Another dataset for flood forecasting is FlowDB (Godfried et al., 2020). Unlike CAMELS, there are not many studies that report their performance over FlowDB yet as the dataset was only recently published. FlowDB is an hourly precipitation and river flow dataset that also includes a subset dataset for flash floods. The subset dataset includes injury costs and damage estimations for flash flood events. FlowDB gathers river flow data from the USGS and precipitation data from many agencies, including the USGS, NOAA, and ASOS. Additionally, the data FlowDB provides regarding flash floods uses NSSL Flash by NOAA.

This study proposes a flood forecasting dataset that is prepared with a focus on convenience for utilization in data-driven and machine learning studies and provides benchmark performance for state of art deep learning architectures on the dataset for comparative analysis. Our dataset follows FAIR data principles (Wilkinson et al., 2016), which means it is findable and accessible through DOI, and the data is richly described with references. WaterBench provides data from 125 catchments in the state of Iowa. The precipitation time-series data ranges from October 2011 to September 2018 along with catchment-based features, such as topography, soil type, and slopes. Even though the dataset was designed in a way to eliminate most of the preprocessing and data engineering tasks for machine learning applications and research, it could be used in other studies with similar goals, such as physically based modeling. Similarly, the dataset could be used by combining it with other benchmark datasets such as IowaRain (Sit et al., 2021b) utilizing cloud-based rainfall products (Seo et al., 2019). WaterBench is different from CAMELS with a higher temporal resolution. In addition, it focuses on the state of Iowa, and many large catchments in WaterBench contain multiple USGS gauges, which helps to represent the river structure better, and upstream-downstream relations in deep learning algorithms. The rest of this paper is structured as follows; the dataset preparation phase and methodology employed in that phase are discussed in Sect. 2. Section 3 gives a list of tasks that could be tackled using this dataset and presents the performance of several neural network implementations in flood forecasting tasks. In the last section, conclusions are discussed.

2 Methodology and dataset

2.1 Study area

The State of Iowa is located in the Midwest of the USA. It has abundant and diversified water resources with 115 318 km of rivers and streams from border to border (Iowa Department of Natural Resources, 2022). In 2008, eastern Iowa was devastated by flooding which caused over USD 6 billion in property losses. Streamflow monitoring and forecasting are consequently critical for Iowa for better water resources and disaster management. In addition, agricultural-based activities in Iowa have a low pavement rate with limited human influence, which makes it a suitable area for rainfall runoff studies.

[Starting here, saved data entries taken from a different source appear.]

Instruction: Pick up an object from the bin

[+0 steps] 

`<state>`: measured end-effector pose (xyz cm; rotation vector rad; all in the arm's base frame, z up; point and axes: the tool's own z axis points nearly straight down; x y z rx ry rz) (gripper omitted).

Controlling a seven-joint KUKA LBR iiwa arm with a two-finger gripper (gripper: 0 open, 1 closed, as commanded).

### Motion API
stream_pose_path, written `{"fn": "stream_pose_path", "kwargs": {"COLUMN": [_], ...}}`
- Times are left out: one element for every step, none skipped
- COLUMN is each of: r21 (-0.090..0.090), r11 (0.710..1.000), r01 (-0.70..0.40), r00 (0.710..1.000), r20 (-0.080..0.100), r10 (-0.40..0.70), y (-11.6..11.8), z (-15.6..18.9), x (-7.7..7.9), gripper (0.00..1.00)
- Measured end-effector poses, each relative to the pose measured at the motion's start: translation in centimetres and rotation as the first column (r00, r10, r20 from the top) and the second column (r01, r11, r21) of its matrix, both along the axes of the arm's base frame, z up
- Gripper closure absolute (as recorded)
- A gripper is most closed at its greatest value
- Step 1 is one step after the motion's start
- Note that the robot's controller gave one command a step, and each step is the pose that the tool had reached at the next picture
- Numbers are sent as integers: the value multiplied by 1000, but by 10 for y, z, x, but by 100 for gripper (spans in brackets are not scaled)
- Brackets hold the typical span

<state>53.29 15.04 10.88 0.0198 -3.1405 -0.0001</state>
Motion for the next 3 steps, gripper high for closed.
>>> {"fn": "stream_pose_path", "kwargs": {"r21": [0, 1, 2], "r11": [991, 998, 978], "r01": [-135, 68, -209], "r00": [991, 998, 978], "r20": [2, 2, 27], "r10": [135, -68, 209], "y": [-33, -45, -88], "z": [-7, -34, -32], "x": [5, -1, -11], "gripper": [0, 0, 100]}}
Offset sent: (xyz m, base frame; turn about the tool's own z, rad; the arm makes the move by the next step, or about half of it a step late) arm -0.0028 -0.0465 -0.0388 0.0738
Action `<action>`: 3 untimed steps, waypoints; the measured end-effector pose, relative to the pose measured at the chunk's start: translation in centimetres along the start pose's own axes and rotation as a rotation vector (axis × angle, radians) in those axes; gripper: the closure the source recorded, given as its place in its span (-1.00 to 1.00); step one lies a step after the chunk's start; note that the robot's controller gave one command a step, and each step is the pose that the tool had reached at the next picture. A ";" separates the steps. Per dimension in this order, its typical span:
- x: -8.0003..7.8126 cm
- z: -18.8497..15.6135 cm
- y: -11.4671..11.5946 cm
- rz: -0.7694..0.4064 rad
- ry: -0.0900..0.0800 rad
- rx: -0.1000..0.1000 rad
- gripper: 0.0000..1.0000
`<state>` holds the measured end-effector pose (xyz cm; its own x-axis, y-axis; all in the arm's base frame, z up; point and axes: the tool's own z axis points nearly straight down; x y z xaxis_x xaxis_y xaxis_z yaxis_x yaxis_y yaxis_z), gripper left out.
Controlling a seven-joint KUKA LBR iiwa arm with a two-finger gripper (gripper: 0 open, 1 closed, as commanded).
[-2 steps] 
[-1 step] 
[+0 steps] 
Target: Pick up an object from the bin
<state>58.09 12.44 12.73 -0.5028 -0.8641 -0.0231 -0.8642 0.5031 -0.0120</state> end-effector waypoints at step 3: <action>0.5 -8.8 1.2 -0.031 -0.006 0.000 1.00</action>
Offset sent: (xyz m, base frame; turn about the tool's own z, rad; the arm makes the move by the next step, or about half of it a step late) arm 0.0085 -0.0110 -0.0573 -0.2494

Figure 1The location of 125 USGS gauges in the State of Iowa for upstream sub-basins (green dot) and large downstream basins (red dot).

The United States Geological Survey (USGS) has over 100 streamflow gauges in the State of Iowa for monitoring the streamflow rate in different streams. The measurements from the USGS are typically recorded at 15–60 min intervals in Iowa. Due to site maintenance or shutdowns the coverage of the USGS streamflow gauges changes over the years. In this dataset, we selected all USGS gauges in the State of Iowa with available data from 1 October 2011 (the water year 2012) to 30 September 2018 (the water year 2018).

As shown in Fig. 1, red dots are located at the outlets of larger basins with multiple USGS gauges, which are divided into several smaller upstream sub-basins. The green dots are located at the outlets of the most upstream sub-basins. Thus, considering the connectivity of the streams, the relationship of these gauges in one watershed can be represented as a tree structure.

2.2 Dataset features

WaterBench includes detailed metadata and time-series features for each catchment. These datasets are available in .csv format for each catchment. The details of the datasets with data source, type, resolution and units are shown in Table 1. The statistics of the data, including the watershed size, concentration time (the longest streamflow path in the catchment), slope, and four soil types, are shown in Table 2 and Fig. 2. For each catchment, we provide static data (area, slope, travel time, etc.) as well as time series for streamflow, precipitation, and evapotranspiration (ET).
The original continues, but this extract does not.